What This Chapter Is About
The Philistines and Israelites gather for battle in the Valley of Elah, but the contest narrows to a single challenge: Goliath, a massive Philistine warrior, demands a representative combat — one man against one man. For forty days Israel's army cowers in fear. Young David, a shepherd sent by his father to bring food to his brothers, hears the giant's taunts and is outraged that an uncircumcised Philistine dares defy the battle lines of the living God. Refusing Saul's armor, David goes out with a staff, five smooth stones, and a sling. He declares that the battle belongs to the LORD and that God will deliver Goliath into his hand — not by sword or spear but by the name of the LORD of Armies. A single stone from David's sling strikes Goliath in the forehead and the giant falls face-down. David takes Goliath's own sword and cuts off his head. The Philistines flee, and Israel pursues them to the gates of Ekron.

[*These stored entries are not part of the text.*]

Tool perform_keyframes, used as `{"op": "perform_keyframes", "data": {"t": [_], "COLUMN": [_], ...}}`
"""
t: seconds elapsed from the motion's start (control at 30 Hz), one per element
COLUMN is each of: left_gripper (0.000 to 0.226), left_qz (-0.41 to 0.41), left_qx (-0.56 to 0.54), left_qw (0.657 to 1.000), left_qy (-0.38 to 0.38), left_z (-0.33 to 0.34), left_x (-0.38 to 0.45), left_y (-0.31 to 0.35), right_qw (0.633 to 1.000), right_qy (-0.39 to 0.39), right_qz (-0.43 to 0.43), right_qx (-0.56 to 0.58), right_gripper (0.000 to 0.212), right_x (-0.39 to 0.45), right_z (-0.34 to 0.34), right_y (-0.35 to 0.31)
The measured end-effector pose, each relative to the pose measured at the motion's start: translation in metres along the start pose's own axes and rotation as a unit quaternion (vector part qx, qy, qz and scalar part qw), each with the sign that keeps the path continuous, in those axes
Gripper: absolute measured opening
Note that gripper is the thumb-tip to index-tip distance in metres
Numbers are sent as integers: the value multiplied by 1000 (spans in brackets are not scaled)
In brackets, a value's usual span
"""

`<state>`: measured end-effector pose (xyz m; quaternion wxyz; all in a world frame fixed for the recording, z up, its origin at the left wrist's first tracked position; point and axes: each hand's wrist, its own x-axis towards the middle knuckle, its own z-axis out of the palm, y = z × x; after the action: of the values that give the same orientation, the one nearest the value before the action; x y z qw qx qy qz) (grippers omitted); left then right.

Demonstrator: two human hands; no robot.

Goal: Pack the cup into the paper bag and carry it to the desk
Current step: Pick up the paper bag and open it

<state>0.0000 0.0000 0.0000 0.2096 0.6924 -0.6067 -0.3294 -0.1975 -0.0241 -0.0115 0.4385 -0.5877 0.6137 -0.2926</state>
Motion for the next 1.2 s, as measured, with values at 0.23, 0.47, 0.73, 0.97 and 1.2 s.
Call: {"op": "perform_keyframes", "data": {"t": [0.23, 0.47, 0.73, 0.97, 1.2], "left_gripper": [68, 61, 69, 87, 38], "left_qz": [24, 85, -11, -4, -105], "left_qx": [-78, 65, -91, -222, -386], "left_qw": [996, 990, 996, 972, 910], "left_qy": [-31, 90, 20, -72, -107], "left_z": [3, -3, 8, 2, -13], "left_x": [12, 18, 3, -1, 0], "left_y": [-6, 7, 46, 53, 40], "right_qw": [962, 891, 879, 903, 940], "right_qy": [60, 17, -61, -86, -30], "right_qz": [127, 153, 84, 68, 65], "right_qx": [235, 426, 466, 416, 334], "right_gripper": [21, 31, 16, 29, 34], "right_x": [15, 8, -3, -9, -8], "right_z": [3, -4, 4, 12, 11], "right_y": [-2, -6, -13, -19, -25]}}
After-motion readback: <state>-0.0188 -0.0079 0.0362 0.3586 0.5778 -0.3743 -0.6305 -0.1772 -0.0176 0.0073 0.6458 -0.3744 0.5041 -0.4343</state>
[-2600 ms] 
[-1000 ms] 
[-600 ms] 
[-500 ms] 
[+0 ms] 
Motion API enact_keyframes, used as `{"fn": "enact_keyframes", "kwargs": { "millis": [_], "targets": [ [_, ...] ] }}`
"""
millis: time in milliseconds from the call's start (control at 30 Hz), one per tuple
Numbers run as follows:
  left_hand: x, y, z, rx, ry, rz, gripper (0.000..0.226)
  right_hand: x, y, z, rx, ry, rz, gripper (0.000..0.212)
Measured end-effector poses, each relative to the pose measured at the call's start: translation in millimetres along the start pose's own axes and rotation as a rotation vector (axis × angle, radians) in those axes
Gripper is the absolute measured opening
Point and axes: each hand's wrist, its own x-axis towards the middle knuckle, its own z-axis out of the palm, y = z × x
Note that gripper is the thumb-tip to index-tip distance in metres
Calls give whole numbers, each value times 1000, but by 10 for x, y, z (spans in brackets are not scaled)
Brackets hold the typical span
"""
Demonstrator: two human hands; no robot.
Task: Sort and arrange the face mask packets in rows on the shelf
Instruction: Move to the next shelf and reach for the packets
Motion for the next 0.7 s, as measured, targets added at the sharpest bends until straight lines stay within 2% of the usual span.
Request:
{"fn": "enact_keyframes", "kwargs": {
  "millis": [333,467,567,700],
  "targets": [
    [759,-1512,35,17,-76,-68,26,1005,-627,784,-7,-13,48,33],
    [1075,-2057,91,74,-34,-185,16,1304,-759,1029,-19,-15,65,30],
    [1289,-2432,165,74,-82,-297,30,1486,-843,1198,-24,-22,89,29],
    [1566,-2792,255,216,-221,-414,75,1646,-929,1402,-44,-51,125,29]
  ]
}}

What Makes This Chapter Remarkable
This is the longest chapter in 1 Samuel and one of the most narratively detailed battle accounts in the Hebrew Bible. The Hebrew text constructs the scene with extraordinary literary precision. Goliath is introduced as ish ha-benayim — literally 'a man of the between,' the one who stands in the no-man's-land between the two armies. This term appears only here in the Hebrew Bible and designates a champion fighter who represents his entire nation. The narrative deliberately slows down to catalogue Goliath's armor piece by piece (helmet, coat of mail, greaves, javelin, spear) using weights and measurements, creating a sense of overwhelming material power. David's speech in verses 45-47 is the theological center of the entire chapter — arguably of the entire David narrative. He reframes the contest from a military clash to a demonstration of divine sovereignty: 'You come against me with sword and spear and javelin, but I come against you in the name of the LORD of Armies.' The phrase shem YHWH Tseva'ot ('the name of the LORD of Armies') reduces all of Goliath's catalogued weaponry to irrelevance. The chapter also features a striking textual variant: the Masoretic Text gives Goliath's height as six cubits and a span (approximately 9 feet 9 inches), while the Septuagint and a Dead Sea Scroll fragment (4QSam-a) read four cubits and a span (approximately 6 feet 9 inches). Both traditions are ancient, and the discrepancy raises important questions about the transmission of the text.
Translation Friction
The chapter presents several well-known difficulties. First, the height variant: the MT reads shesh ammot va-zaret ('six cubits and a span') while the LXX and 4QSam-a read 'four cubits and a span.' The shorter reading may be older, and the taller figure may represent a later scribal amplification — or the MT may preserve the original and the shorter reading may be a rationalization. We render the MT reading but note the variant. Second, the end of the chapter (verses 55-58) has Saul asking whose son David is, which seems to contradict chapter 16 where Saul already knows David as his personal musician and armor-bearer. Various explanations exist: Saul may be asking about David's family status for the promised reward (marriage into the royal family requires knowing the father's house), or these may represent different literary sources woven together. We render the text as it stands and note the tension. Third, the verb charaf ('to defy, to taunt, to reproach') recurs throughout the chapter and is difficult to capture with a single English word — it carries overtones of shaming, exposing to disgrace, and verbal assault. We vary the rendering based on context while noting the Hebrew consistency.
Connections
The champion-combat motif (representative warfare where one fighter decides the outcome for both armies) appears in ancient Near Eastern literature and has parallels in the Iliad and Mesopotamian texts, but in the Hebrew Bible it is unique to this passage. David's declaration that God 'does not save by sword and spear' (verse 47) echoes the theology of holy war found in Deuteronomy 20:1-4 and anticipates the repeated theme in Samuel-Kings that military hardware is not the basis of divine deliverance (see also 2 Kings 6:16-17). The Valley of Elah (emeq ha-elah, 'valley of the terebinth') becomes a geographical marker in Israel's memory — it is the place where God's power was demonstrated through human weakness. David's selection of five smooth stones from the wadi has generated extensive commentary; some connect the five stones to Goliath and his four brothers mentioned in 2 Samuel 21:15-22. The phrase 'the battle belongs to the LORD' (la-YHWH ha-milchamah, verse 47) will echo through Israel's military theology and appears in modified form in 2 Chronicles 20:15 ('the battle is not yours but God's'). David bringing Goliath's head to Jerusalem (verse 54) is geographically anachronistic — Jerusalem is still Jebusite at this point (it falls to David in 2 Samuel 5) — which may indicate either editorial updating or David storing it there later.